Les différents type de broker, dealing desk et no dealing desk

Il est important de connaître le fonctionnement d’un broker afin de pouvoir avoir confiance en lui, après tout, vous lui confiez votre argent, il est normal de savoir ce qu’il va en faire. Il existe deux types de coutiers en forex, les brokers « dealing desk » et les brokers « non dealing desk ». Derrière ces termes abscons, la réalité est finalement assez simple.

Le fonctionnement du marché du Forex

Pour réaliser du profit au Forex, vous aurez besoin qu’on vous prête de l’argent, cela vous permettra de multiplier votre prise de risque via un système appelé « effet de levier ». Sans l’effet de levier, il est très difficile de gagner de l’argent au Forex car les mouvements des sous-jacents sont très faibles par rapport aux actions par exemple, vous verrez rarement une paire gagner ou perdre plus de 1% en une journée, ce qui est pourtant classique avec des actions, on dit que la volatilité du forex est très faible.

Pourtant, le Forex est un des marchés les plus liquides du monde, mais le volume de chaque transaction est très élevé, car la majorité des acteurs sont des intermédiaires financiers, banques et grandes entreprises, qui ont besoin de faire passer des grosses tailles sur les marchés. Il y a plus de 4 000 milliards de dollars échangés quotidiennement sur les marchés, mais n’imaginez pas que les banques accepteront de traiter directement face à vous et à vos quelques milliers d’euros de capital, c’est pour cela que vous devez passer par un broker forex.

Les brokers dealing desk

Les brokers dealing desk agrègent les ordres de leurs clients pour pouvoir ensuite transférer un gros ordre à une banque d’investissement en prenant une marge sur le prix acheteur et vendeur qu’ils vous proposent. Mais, bien souvent, si les volumes sont faibles, les quelques particuliers ne parviennent même pas à la taille minimale (le lot) susceptible d’intéresser les banques. Dans ce cas, le broker dealing desk ne se couvre pas (le terme technique est le hedging) et il se retrouve donc directement face à vous et profite de vos pertes, ce qui le place de facto en conflit d’intérêt. Sur les marchés financiers, en face d’un acheteur il y a toujours un vendeur et les gains de l’un font les pertes de l’autre.
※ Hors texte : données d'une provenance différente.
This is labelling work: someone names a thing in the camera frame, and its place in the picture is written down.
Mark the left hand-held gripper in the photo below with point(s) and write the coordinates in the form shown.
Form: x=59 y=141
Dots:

Bien sûr, ces brokers ne sont pas forcément une arnaque, si votre trade part dans la mauvaise direction, c’est d’abord parce que vous vous êtes trompé de sens. Les brokers dealing desk sont les plus susceptibles de vous proposer des comptes de démonstration, de réduire les tailles minimum de trading, de vous offrir des séminaires et des bonus et surtout d’avoir un spread net plus faible (l’écart entre le prix d’achat et le prix de vente). Toutefois, vos stratégies de trading pourraient être bloquées si elles sont trop profitables. Pour s’assurer de la meilleure prestation, nous avons sélectionné quelques brokers dealing desk de confiance comme Plus500 via notre Label DDN et agréés par les autorités financières .

no dealing desk

Les brokers non-dealing desk

A la différence des brokers dealing desk, les non-dealing desks ne prennent pas directement position face à vous, le broker non-dealing desk va agréger les prix proposés par des fournisseurs de liquidité (des institutions financières, des hedge funds ou un plus grand broker) puis exécuter directement vos ordres avec eux.
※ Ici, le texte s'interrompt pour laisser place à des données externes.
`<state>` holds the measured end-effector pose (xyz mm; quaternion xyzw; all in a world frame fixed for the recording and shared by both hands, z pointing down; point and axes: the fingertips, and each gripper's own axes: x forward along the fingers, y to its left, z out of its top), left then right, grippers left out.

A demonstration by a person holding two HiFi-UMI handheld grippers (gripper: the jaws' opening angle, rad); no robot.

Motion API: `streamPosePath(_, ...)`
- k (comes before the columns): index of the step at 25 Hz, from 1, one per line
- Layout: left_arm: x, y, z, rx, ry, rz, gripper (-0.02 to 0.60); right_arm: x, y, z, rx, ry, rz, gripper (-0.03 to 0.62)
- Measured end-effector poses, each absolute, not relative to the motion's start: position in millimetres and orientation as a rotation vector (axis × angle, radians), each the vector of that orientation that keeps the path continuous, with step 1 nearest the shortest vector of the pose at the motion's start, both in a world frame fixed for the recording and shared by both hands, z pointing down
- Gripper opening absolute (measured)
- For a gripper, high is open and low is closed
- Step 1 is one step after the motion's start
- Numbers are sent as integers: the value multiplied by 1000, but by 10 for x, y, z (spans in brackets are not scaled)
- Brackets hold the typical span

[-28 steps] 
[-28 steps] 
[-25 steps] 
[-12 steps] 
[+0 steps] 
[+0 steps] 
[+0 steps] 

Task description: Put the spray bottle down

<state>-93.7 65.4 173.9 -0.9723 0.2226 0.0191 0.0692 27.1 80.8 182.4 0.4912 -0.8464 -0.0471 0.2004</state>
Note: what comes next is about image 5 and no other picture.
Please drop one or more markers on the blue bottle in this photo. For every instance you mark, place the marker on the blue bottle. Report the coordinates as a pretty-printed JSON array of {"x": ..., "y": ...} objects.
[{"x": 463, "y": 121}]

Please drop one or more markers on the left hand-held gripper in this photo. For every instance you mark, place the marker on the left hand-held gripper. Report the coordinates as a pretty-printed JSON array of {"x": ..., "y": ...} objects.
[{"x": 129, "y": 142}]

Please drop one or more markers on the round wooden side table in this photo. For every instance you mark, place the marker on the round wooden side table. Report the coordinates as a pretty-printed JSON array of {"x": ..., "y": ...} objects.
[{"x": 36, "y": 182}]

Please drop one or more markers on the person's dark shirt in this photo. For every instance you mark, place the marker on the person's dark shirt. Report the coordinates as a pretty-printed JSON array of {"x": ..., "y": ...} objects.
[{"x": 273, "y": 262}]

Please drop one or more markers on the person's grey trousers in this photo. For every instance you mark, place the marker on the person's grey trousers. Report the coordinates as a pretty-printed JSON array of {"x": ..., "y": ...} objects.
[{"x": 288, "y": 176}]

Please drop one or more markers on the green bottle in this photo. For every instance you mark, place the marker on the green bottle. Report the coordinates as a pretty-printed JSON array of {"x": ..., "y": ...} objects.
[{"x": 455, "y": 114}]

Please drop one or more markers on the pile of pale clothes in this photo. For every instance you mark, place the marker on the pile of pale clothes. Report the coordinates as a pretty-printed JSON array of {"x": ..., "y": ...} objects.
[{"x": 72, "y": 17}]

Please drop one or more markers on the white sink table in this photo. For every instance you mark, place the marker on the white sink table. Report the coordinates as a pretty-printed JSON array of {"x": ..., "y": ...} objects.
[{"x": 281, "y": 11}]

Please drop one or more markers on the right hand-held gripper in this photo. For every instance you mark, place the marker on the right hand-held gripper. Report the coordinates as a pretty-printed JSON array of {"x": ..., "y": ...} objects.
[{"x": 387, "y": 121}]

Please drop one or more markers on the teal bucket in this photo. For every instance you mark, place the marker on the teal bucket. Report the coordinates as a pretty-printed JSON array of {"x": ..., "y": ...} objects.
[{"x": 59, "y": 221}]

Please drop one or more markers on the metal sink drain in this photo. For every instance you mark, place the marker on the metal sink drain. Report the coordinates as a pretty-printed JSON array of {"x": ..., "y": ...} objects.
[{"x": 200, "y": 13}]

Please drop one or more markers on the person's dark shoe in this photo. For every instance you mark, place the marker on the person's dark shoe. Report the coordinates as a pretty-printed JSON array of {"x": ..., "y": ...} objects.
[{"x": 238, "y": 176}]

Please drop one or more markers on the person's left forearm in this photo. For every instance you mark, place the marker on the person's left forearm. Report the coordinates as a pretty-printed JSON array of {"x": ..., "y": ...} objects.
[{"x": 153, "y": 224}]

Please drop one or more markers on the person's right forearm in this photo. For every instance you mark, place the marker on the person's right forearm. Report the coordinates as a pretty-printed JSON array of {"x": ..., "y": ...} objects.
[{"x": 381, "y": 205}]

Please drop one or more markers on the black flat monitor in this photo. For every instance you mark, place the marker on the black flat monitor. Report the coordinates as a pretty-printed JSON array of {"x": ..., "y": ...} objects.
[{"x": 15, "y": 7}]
Les spreads nets des brokers non dealing desks seront en général un petit peu plus élevés car vous devrez payer une commission à votre courtier qui vous aura permis de vous connecter à ce réseau. Vous aurez en revanche le bénéfice de ne pas être en conflit d’intérêt avec votre courtier qui aura alors tout intérêt à ce que vous soyez profitables pour que vous soyez en mesure d’augmenter vos volumes et donc les commissions générées.
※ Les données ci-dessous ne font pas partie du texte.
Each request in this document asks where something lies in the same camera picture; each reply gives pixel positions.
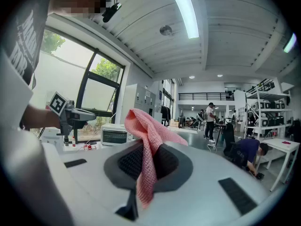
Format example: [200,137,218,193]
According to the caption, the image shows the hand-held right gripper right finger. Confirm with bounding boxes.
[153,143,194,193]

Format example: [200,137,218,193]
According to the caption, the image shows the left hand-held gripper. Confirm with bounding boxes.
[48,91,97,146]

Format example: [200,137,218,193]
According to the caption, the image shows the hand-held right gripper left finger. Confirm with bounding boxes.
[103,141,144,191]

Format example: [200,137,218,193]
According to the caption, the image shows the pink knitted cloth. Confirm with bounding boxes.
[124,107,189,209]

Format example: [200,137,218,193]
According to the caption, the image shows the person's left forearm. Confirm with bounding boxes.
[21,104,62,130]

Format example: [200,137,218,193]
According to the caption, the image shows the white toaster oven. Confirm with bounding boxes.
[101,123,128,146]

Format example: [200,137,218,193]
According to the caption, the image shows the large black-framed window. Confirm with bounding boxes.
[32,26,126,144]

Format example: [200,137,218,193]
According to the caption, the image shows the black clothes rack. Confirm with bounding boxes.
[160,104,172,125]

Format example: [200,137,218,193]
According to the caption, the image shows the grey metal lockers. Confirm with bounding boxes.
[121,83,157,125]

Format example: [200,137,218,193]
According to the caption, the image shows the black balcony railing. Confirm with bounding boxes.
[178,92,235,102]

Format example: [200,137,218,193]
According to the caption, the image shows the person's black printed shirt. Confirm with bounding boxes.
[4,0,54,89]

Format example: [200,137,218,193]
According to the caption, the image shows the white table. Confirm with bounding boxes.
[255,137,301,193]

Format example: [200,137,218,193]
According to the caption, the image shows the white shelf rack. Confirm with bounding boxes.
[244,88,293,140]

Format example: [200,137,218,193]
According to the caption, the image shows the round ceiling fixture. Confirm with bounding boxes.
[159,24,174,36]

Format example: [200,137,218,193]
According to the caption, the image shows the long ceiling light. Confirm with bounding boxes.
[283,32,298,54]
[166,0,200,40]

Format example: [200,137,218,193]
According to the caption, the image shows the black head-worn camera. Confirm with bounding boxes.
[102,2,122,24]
Le dealing desk a mauvaise réputation car la majorité des mauvais brokers fonctionnent avec un dealing desk, ce qui ne veut pas dire que tous ces brokers sont une arnaque. En effet, traditionnellement les brokers endossent ce rôle de « broker-dealer », c’est-à-dire qu’ils peuvent prendre des positions directionnelles de courte durée pour absorber les déséquilibres entre l’offre et la demande. C’est le cas même sur les marchés professionnels du monde de la finance. Le choix du broker ne devrait pas dépendre uniquement de ce facteur, d’autant plus que certains brokers se prétendant non-dealing desk ont quand même un dealing desk. Les services offerts, la rapidité de paiement, la fiabilité et la réputation devraient être les critères principaux de votre choix.